The shaft of sunlight suddenly flooded the room.
They heard a creak. They braced themselves.
But the figure that now appeared in the doorway was only Howard Young.
“Praise God!” he shouted. “Praise God! The curse is over! It is over! Praise God!”
Chapter Twenty-six
“What I surmise,” Carolyn said, bringing her coffee to her lips with trembling hands, “is that Clem was being controlled by a force that made him do these things, and that once he was confronted with a greater force, he was finally free to rebel against it and find peace for himself.”
“And that greater force was the love between you and Douglas,” Paula said, near tears. “That’s so beautiful.”
“Remember that Beatrice was freed from that room ten years ago by Kip,” Carolyn added. “I believe that she exerted her own power to help free Clem, and therefore, save us. Before that, trapped in that room as he was, she was powerless to do anything. But now she could act.”
“Then perhaps I owe Dr. Hobart more gratitude than I showed a decade ago,” Mr. Young said.
He was seated again at the head of the table. Douglas and Carolyn were on one side, Paula and Dean and Linda on the other. They had been up all night, waiting and hoping. The children were asleep, and Philip and Ryan and Chelsea had retired in shame to their rooms. But Mr. Young had given them strict orders not to leave the house until this morning. He planned to speak to them about their treason and to make a decision about their place in their will.
“But what of the power that controlled that room?” Dean asked. “We still don’t know what it was.”
“Nor might we ever,” Douglas said.
“But how can we be sure it’s gone?” Paula asked. “Defeated?”

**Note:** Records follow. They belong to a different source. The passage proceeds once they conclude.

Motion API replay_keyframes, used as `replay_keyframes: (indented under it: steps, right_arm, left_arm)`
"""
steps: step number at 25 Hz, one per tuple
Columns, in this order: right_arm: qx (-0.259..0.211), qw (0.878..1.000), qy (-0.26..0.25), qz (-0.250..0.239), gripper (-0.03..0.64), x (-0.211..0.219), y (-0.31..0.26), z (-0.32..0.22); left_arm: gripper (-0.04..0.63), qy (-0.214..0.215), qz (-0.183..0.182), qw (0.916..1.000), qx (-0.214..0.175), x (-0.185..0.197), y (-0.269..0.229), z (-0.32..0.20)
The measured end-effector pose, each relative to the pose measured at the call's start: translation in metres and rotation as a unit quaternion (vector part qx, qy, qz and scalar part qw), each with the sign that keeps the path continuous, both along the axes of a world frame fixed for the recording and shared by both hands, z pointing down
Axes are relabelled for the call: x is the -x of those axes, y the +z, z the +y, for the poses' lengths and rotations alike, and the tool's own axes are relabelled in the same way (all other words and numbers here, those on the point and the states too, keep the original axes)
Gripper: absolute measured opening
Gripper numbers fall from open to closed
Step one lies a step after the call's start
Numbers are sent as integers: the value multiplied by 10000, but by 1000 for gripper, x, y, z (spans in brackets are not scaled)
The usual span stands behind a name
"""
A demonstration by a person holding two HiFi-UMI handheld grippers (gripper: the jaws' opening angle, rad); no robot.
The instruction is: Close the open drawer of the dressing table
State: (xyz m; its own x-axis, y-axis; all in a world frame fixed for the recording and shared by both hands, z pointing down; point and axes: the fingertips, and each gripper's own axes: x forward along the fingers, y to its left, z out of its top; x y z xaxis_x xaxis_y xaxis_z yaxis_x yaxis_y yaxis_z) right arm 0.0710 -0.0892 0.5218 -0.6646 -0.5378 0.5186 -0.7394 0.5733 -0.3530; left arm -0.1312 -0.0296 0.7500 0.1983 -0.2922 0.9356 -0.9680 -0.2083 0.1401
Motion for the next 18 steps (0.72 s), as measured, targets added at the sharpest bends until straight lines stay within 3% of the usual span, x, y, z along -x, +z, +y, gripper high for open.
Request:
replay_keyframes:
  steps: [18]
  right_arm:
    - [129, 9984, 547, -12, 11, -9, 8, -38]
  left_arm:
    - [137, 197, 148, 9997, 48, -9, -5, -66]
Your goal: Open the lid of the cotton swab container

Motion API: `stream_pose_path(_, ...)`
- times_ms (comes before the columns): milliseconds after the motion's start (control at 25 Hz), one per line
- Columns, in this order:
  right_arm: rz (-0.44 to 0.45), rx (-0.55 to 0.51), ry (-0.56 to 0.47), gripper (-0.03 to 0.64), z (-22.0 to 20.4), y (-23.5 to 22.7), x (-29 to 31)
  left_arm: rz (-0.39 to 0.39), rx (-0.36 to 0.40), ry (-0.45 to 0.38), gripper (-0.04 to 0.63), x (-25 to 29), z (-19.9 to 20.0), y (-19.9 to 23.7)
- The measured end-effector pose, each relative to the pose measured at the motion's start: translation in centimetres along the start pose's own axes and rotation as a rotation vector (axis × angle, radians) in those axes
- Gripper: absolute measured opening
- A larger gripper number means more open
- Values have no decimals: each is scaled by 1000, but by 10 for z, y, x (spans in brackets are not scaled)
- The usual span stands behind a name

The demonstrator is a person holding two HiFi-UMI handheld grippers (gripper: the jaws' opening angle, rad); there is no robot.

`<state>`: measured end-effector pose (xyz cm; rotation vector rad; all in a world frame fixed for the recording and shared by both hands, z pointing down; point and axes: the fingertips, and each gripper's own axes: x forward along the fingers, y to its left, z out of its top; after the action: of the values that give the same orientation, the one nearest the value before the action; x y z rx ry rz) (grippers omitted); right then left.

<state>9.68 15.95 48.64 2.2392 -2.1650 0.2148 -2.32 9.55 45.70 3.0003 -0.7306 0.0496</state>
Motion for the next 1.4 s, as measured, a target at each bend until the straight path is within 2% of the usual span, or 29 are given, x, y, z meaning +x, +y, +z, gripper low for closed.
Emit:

“They survived, didn’t they?” Howard Young barked impatiently. “They have broken the long chain of deaths. We did what the lottery demanded. We drew a name and sent one of our own in there. And he lived.”
“And the baby?” Dean asked.
“What about the baby?” Carolyn asked.
“Is it free, too?”
She paused.
“I don’t know,” she admitted.
And suddenly the terror returned. The relief that had flooded through her body with the coming if the sun was replaced by a cold fear-the same that had gripped her in New York.
She turned all at once then and looked out the French doors onto the terrace.
Standing there, staring in at her, was David Cooke. His eyes were wild. The scar on his face seemed to be pulsing.